This eBook from the Gutenberg Project consists of approximately 319 pages of information about The Splendid Idle Forties.

When the party reached the stretch beyond the banana grove, they saw the schooner tossing and pulling at her anchor.  The captain shouted to them to hurry.  The boat awaiting them at the beach was obliged to make three trips.  Father Carillo went in the first boat; Dorthe remained for the last.  She was the last, also, to ascend the ladder at the ship’s side.  As she put her foot on deck, and confronted again the pale face and shining robes of the young priest, she screamed, and leapt from the vessel into the waves.  The chief and his tribe shouted their entreaties to return.  But she had disappeared, and the sky was black.  The captain refused to lower the boat again.  He had already weighed anchor, and he hurriedly represented that to remain longer in the little bay, with its reefs and rocks, its chopping waves, would mean death to all.  The priest was obliged to sacrifice the girl to the many lives in his keep.

II

Dorthe darted through the hissing waves, undismayed by the darkness or the screaming wind; she and the ocean had been friends since her baby days.  When a breaker finally tossed her on the shore, she scrambled to the bank, then stood long endeavouring to pierce the rain for sight of the vessel.  But it was far out in the dark.  Dorthe was alone on the island.  For a time she howled in dismal fashion.  She was wholly without fear, but she had human needs and was lonesome.  Then reason told her that when the storm was over the ship would return to seek her; and she fled and hid in the banana grove.  The next morning the storm had passed; but the ship was nowhere to be seen, and she started for home.

The wind still blew, but it had veered.  This time it caught the sand from the skeletons, and bore it rapidly back to the dunes.  Dorthe watched the old bones start into view.  Sometimes a skull would thrust itself suddenly forth, sometimes a pair of polished knees; and once a long finger seemed to beckon.  But it was an old story to Dorthe, and she pursued her journey undisturbed.
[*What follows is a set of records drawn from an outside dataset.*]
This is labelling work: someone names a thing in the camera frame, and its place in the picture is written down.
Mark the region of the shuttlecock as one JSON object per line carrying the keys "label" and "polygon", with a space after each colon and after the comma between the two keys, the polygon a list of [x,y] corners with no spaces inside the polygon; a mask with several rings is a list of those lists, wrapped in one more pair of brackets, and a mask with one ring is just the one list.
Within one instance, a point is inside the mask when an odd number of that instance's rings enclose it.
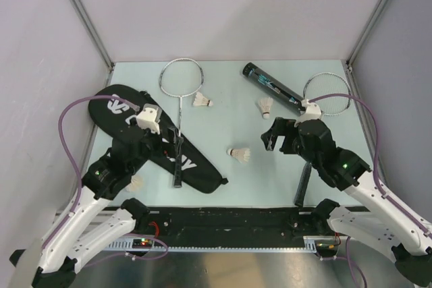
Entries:
{"label": "shuttlecock", "polygon": [[201,92],[196,92],[192,105],[194,107],[212,107],[213,101],[204,96]]}
{"label": "shuttlecock", "polygon": [[271,97],[265,97],[259,100],[259,109],[263,119],[269,119],[272,105],[273,99]]}
{"label": "shuttlecock", "polygon": [[143,180],[139,175],[133,175],[130,183],[126,186],[127,192],[136,192],[143,186]]}

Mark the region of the black shuttlecock tube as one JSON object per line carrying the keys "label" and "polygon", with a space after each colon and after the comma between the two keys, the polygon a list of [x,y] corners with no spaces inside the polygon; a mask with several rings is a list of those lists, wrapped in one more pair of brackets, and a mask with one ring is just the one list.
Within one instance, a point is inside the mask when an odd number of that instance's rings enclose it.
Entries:
{"label": "black shuttlecock tube", "polygon": [[291,110],[299,114],[305,112],[305,108],[302,106],[304,100],[302,96],[252,62],[244,66],[242,75]]}

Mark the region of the shuttlecock table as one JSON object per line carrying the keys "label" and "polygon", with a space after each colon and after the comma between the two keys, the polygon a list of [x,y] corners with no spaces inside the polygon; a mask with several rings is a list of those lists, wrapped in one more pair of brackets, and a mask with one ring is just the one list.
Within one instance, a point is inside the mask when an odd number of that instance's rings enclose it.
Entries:
{"label": "shuttlecock table", "polygon": [[250,160],[249,148],[229,148],[227,154],[235,158],[240,163],[247,163]]}

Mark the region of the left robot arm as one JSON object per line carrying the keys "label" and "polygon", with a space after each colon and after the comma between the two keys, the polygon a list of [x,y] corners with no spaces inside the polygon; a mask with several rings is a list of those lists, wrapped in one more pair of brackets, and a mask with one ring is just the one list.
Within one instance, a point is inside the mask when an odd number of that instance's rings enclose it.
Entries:
{"label": "left robot arm", "polygon": [[162,137],[155,121],[131,125],[122,137],[89,168],[76,197],[49,232],[10,257],[15,272],[10,287],[69,287],[76,275],[112,241],[131,232],[143,233],[150,224],[149,209],[135,198],[125,200],[104,223],[86,228],[125,187],[152,155],[161,151]]}

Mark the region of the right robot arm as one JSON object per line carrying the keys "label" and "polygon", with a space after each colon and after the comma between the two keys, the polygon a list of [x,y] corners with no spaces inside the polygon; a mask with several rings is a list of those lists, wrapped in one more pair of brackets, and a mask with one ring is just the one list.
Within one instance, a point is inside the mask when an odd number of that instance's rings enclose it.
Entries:
{"label": "right robot arm", "polygon": [[357,154],[337,146],[321,120],[298,123],[276,118],[261,135],[265,149],[272,151],[280,136],[280,152],[302,157],[329,187],[354,198],[374,217],[373,221],[356,218],[347,208],[325,199],[311,219],[317,233],[334,230],[353,237],[391,260],[413,284],[431,284],[431,222],[375,179],[375,172]]}
She climbed the mountain, and went down into the valley and lived alone.  Her people had left their cooking utensils.  She caught fish in the creek, and shot birds with her bow and arrow.  Wild fruits and nuts were abundant.  Of creature comforts she lacked nothing.  But the days were long and the island was very still.  For a while she talked aloud in the limited vocabulary of her tribe.  After a time she entered into companionship with the frogs and birds, imitating their speech.  Restlessness vanished, and she existed contentedly enough.

Two years passed.  The moon flooded the valley one midnight.  Dorthe lay on the bank of the creek in the fern forest.  She and the frogs had held long converse, and she was staring up through the feathery branches, waving in the night wind, at the calm silver face which had ignored her overtures.  Upon this scene entered a man.  He was attenuated and ragged.  Hair and beard fell nearly to his waist.  He leaned on a staff, and tottered like an old man.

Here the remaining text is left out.